For thirteen and a half years, I thought my dog just slept between walks. I thought of her as a companion animal whose only real work was as my personal trainer, the pet who lived impatiently from walk to walk.
Only when the intervals between walks dragged on too long did I see her out in the field, digging for rodents, or rolling in malodorous stuff.
This last trick was a sore point between us. I know she thought acquiring the odor of some dead varmint was analogous to me daubing perfume behind my ears.
I think she thought the odor of rotten meat was like an olfactory invisibility cloak when in fact it made her a canine non grata in the house. In her youth, my dog resisted the bath required to erase her brief triumph.
As she aged, she’d return home stinking of something ripe, lower her head, and climb into the tub on her own volition, as if submitting to the foibles of her humans was just one more of our unreasonable demands.
That this dog was a working dog didn’t really sink in until her health declined and she died last August.
Since then, I’ve learned that she wasn’t just entertaining herself as she walked the perimeter of our acreage, and she wasn’t just sleeping by the back door, waiting for her next walk. It turns out, she was a working dog, and she was on patrol, protecting her turf.
I know this for certain, because in the few months since she’s been gone, we’ve had a fox in the hen house, deer in the garden, and a bear in the bees.
The fox attacked my laying flock, which used to roam across the landscape, doing double duty fertilizing and debugging the lawn. We lost eight hens and lived without eggs for a few months. Fortunately, the fox didn’t find the pullets fenced in the orchard, but until we find and train a new dog, they’re cooped up.

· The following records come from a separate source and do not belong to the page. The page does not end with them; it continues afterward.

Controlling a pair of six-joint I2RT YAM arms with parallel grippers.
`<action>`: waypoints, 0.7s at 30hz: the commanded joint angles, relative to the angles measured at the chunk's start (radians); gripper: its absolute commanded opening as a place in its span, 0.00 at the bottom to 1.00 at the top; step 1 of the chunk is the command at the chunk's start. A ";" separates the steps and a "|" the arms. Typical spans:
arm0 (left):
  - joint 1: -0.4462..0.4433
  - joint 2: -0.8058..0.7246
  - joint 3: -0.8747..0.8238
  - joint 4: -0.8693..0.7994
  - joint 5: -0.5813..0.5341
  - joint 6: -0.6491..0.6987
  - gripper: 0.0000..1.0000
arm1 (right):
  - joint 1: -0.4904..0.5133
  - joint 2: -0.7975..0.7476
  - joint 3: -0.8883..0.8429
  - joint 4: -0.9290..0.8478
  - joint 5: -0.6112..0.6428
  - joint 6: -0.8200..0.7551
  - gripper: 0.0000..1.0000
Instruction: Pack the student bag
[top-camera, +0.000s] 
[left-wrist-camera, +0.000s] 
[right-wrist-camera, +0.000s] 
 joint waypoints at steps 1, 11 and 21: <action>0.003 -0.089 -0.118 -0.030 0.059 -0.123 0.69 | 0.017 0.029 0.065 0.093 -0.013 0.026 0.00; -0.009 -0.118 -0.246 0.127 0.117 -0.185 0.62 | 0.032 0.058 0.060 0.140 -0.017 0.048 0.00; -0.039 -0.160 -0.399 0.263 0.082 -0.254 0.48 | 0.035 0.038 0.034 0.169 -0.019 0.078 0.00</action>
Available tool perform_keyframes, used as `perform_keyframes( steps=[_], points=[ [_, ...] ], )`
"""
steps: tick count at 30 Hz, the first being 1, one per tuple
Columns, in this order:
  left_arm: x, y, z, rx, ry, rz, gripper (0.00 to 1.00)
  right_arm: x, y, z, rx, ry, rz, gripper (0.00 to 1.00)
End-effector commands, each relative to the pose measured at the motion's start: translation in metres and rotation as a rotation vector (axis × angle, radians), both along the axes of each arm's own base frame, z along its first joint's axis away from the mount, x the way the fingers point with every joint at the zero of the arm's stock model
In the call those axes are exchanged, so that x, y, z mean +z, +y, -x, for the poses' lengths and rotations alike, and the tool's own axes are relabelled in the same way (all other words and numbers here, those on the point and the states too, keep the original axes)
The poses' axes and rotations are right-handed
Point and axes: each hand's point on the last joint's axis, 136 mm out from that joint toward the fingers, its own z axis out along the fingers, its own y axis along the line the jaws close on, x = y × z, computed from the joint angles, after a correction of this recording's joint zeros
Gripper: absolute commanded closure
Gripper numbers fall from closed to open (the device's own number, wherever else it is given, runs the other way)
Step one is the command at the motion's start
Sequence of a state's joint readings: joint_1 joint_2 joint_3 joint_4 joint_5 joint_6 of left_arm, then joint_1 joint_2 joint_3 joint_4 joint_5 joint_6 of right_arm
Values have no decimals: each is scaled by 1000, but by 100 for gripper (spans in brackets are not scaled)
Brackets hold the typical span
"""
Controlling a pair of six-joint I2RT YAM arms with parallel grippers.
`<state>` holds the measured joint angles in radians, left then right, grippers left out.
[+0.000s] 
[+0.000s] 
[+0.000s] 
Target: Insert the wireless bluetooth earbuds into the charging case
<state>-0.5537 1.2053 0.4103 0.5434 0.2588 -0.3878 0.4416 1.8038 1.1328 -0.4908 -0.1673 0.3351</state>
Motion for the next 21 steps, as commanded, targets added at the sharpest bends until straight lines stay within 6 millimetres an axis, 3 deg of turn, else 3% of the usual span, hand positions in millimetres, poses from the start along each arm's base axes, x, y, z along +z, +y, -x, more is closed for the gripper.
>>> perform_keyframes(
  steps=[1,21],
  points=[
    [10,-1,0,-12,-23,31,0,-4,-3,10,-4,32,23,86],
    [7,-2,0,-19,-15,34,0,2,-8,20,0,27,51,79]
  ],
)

The deer didn’t find much to their liking in the garden, but seeing their heart-shaped hoof prints was a shock. All these years, I figured our patch was deer free because it wasn’t directly on their way from the woods to the river, as our neighbor’s is. They’ve always had a deer problem, despite an elaborate fence. Now I suspect our dog was our fence. If we don’t find a new dog, all my spinach is at risk.
Only one hive survived last winter, and it thrived right up until one night in November, when a bear destroyed it. I depend on my honey crop for holiday gifts. Too late, I learned that I had my dog to thank for that.
I’m not sure what I’ll do without honey for gifts, but I’m absolutely certain what I’ll do without a dog: find a new one, and fall in love again.